SIXTY-SEVEN

I called Amanda after I got home and went to sit by the river.

‘So, how’s your day?’ I asked, watching the sun sparkle on the four empty windshield-washer fluid jugs snagged on the riverbank in front of me. For some reason, someone had tied them loosely together with very thick twine.

‘Much calmer than yours, I think. I’m getting phone calls from my fellow tycoons, asking if I know what’s going on with Tim.’

‘What did you say?’

‘I said I was shocked. And I’m going to stay publicly shocked until your name gets identified with the whole mess. Then I’ll say that this was obviously not a political dirty trick because you’re not a political hack, and because not even a neophyte would be loony enough to stage a body search the day before an election.’

‘Thanks, I think.’

‘You’re welcome, I think.’

‘Wade will tar you once the press links us.’

‘No, he won’t. I’m too rich and I’m too friendly with the others on his Committee of Twenty-Four. If the Wades are asked about my being married to you once, they’ll simply cluck and murmur and say none of this is my fault. As for the press calling, one particularly disgusting creature already has, that jerk from the Argus-Observer.’

‘Keller,’ I said. Rarely troubling to get the facts of a story, he’d trashed me years earlier when I’d been played in the fake evidence scheme. ‘Details to follow,’ was his signature tag line, though his columns rarely carried any factual follow-ups.

‘What did you tell him?’

‘Details to follow,’ she said.

I laughed a little, and she hung up.

I got up, pulled the tangle of washer jugs from the river and threw them in the back of the Jeep.
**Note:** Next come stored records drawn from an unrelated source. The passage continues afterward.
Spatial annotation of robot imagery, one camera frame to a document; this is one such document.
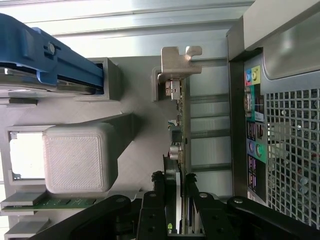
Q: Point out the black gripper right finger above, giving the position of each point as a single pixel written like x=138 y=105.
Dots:
x=215 y=220

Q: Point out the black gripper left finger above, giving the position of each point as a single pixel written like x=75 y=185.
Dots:
x=152 y=215

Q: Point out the grey parts rack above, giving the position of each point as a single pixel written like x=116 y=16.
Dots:
x=135 y=140

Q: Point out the green RAM stick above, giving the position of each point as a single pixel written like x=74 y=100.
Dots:
x=75 y=202

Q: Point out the black open PC case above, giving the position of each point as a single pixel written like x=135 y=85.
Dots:
x=287 y=125

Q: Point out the silver CPU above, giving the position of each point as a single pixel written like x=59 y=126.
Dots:
x=25 y=155

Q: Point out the hard disk blue caddy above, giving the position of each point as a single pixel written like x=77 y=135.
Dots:
x=62 y=67
I had to take such stuff to a recycling center across the city line in Chicago because the lizards that ran Rivertown didn’t encourage the recycling of anything beyond parts stripped from newer cars.

News of the search at Wade’s estate spread fast on the Internet. Timothy Wade was well-respected and a potentially superb future presidential candidate. Most of the reports accepted the lead that Wade offered up in his video – that the search was a clumsy political dirty trick and that one particular Cook County sheriff’s deputy, a Sergeant Bohler, had been manipulated and played for a chump.

I wasn’t mentioned anywhere, nor was Amanda. That would change the next morning, when Keller’s column in the Argus-Observer came out. He’d report Amanda’s link to Wade’s campaign, my presence at the search site, and remind his readers that she and I were once married. Details to follow.

And from there, I would be oozed, much like the molten Peeps beneath my microwave door, into the news. Other reporters didn’t like Keller’s ethics but they respected the man’s nose for stink. They’d look past his innuendo and study the video recorded at the search. More than one of them would recognize me and remember my past involvement in the phony evidence scheme. And they’d recall that, as Keller said, I was once married to Amanda. Because of her new prominence in Chicago’s business circles, they’d summon up what was old and stupid about me, and infer, reservedly, about what might be new and stupid about me. The story would be dropped into the business news like spoiled meat. Amanda’s board of directors would go ballistic.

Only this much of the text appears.